Visualizing Bookworm

Mix.install([
  {:req, "~> 0.3.0"},
  {:floki, "~> 0.34.0"},
  {:kino_explorer, "~> 0.1.4"},
  {:libgraph, "~> 0.16.0"}
])

🤔 Why?

Bookworm is one of my favorite podcasts. Like many listeners I use it as a filter to find quality books to add to my queue. I love how the hosts don't just read but engage with the material, holding each other accountable with takeaways and challenges.

A recurring joke in Bookworm is how many times they refer to Ep. 42, How To Read a Book by Mortimer Adler. The last few times they've made that joke I've wanted to actually visualize that graph. I know Mike loves Obsidian, I love Elixir and have been learning Livebook… let's play!

(Livebook is a markdown-based workbook system (similar to Jupyter notebooks) that uses erlang/elixir. This blog post is mostly written in Livebook and ran in Livebook. I exported the content and output, added some screenshots, and here we are! You could actually take the markdown source of this post and open it in Livebook. Pretty cool.)

🎣 Scraping

The first thing is to scrape the pages for processing and evaluation. One lovely thing about Livebook is that if you structure each code block separately, it intelligently memoizes each variable and only re-evaluates them if the structure changes.

Previously, I had used HTTPoison to do some downloading, but my friend Seth has recommended Req, so let's give that a whirl.

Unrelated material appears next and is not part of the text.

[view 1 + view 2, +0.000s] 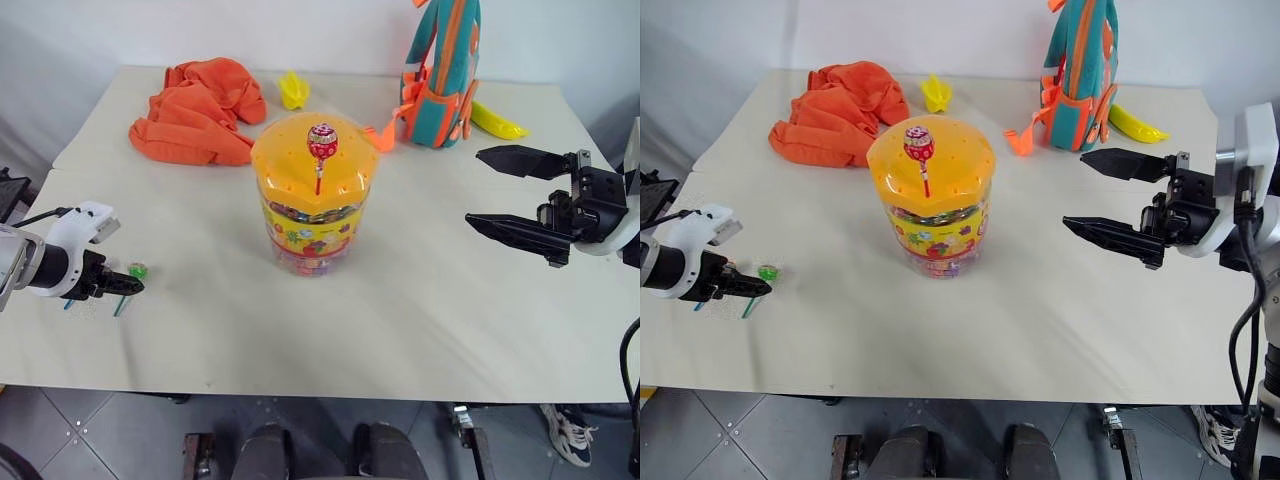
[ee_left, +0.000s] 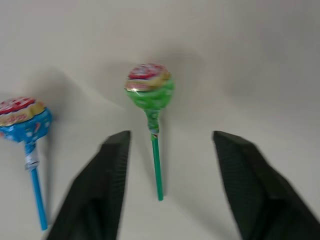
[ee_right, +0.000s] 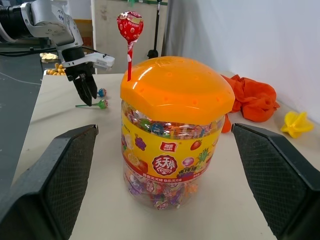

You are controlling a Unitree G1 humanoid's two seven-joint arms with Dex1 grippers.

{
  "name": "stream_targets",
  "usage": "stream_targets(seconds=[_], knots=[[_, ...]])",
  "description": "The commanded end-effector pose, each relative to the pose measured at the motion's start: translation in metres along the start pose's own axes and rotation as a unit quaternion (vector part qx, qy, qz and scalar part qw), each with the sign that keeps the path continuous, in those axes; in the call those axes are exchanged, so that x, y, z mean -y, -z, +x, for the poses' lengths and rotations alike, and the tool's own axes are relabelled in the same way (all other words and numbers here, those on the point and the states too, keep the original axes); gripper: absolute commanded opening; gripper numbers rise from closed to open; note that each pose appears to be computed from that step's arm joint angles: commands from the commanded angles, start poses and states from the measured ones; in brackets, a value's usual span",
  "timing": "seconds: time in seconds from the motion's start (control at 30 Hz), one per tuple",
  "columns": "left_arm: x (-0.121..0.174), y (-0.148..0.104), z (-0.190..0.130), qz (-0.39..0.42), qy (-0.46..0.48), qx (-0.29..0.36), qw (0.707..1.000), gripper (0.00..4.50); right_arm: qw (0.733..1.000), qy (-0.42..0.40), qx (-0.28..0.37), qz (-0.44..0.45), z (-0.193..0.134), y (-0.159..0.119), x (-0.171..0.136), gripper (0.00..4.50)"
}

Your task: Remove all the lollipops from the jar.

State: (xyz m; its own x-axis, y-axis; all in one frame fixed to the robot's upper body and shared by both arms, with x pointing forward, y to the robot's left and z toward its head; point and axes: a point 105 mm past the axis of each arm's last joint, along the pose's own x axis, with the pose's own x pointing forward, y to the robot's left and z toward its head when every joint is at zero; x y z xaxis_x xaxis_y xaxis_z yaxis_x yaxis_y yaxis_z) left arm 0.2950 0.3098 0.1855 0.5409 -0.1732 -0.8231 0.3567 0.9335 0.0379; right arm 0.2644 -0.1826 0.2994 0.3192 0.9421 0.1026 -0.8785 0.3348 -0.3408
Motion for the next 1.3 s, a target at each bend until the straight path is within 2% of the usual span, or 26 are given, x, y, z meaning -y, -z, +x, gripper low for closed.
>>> stream_targets(seconds=[0.03, 0.07, 0.23, 0.3, 0.4, 0.47, 0.53, 0.6, 0.7, 0.8, 1.0, 1.23, 1.3], knots=[[0.006, -0.031, -0.030, 0.033, 0.006, 0.069, 0.997, 4.23, 1.000, 0.006, -0.001, -0.028, -0.005, -0.013, 0.001, 4.50], [0.007, -0.038, -0.035, 0.041, 0.011, 0.084, 0.996, 4.48, 1.000, 0.007, -0.002, -0.029, -0.005, -0.013, 0.001, 4.50], [0.017, -0.072, -0.063, 0.089, 0.056, 0.198, 0.975, 4.48, 0.999, 0.008, -0.020, -0.032, -0.003, -0.016, 0.000, 4.50], [0.025, -0.081, -0.072, 0.122, 0.094, 0.257, 0.954, 4.48, 0.999, 0.006, -0.022, -0.028, 0.002, -0.017, -0.002, 4.50], [0.036, -0.093, -0.086, 0.158, 0.142, 0.354, 0.911, 4.48, 1.000, -0.007, -0.015, -0.022, 0.010, -0.019, -0.007, 4.50], [0.047, -0.096, -0.096, 0.187, 0.199, 0.427, 0.862, 4.48, 1.000, -0.026, -0.012, -0.012, 0.022, -0.018, -0.013, 4.50], [0.058, -0.094, -0.108, 0.227, 0.260, 0.497, 0.796, 4.48, 0.999, -0.043, -0.014, 0.000, 0.034, -0.015, -0.019, 4.50], [0.063, -0.084, -0.110, 0.251, 0.306, 0.526, 0.753, 4.48, 0.998, -0.057, -0.010, 0.007, 0.050, -0.014, -0.024, 4.50], [0.065, -0.074, -0.107, 0.269, 0.343, 0.542, 0.718, 4.48, 0.997, -0.078, 0.013, 0.012, 0.070, -0.017, -0.029, 4.50], [0.066, -0.067, -0.103, 0.289, 0.361, 0.545, 0.700, 4.48, 0.994, -0.096, 0.043, 0.007, 0.091, -0.020, -0.033, 4.50], [0.065, -0.062, -0.098, 0.297, 0.362, 0.573, 0.672, 4.48, 0.986, -0.160, 0.052, 0.006, 0.136, -0.011, -0.045, 4.50], [0.069, -0.051, -0.102, 0.302, 0.366, 0.567, 0.673, 4.48, 0.979, -0.195, 0.054, -0.003, 0.160, -0.007, -0.046, 4.50], [0.069, -0.050, -0.102, 0.302, 0.364, 0.567, 0.675, 4.50, 0.979, -0.195, 0.055, -0.003, 0.164, -0.007, -0.045, 4.10]])
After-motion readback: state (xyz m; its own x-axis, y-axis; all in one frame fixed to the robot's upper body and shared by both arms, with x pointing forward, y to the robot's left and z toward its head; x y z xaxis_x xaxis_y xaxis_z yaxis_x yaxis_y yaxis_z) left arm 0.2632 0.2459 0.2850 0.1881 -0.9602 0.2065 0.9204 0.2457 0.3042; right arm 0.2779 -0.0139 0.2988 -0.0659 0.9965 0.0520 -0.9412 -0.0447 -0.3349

Adding the following to the setup:

Mix.install([
  {:req, "~> 0.3.0"}
])

Now I can see if I can hit the opening page:

Req.get!("https://bookworm.fm/").body
"<!DOCTYPE html>\n<html lang=\"en-US\" xmlns:og=\"http://ogp.me/ns#\"" <>

Success! Let's be a little more intentional.

Bookworm's website is structured logically. Every episode will be in the form https://bookworm.fm/1/ up to https://bookworm.fm/<current>/. The most recent post is the top <h2> on the page.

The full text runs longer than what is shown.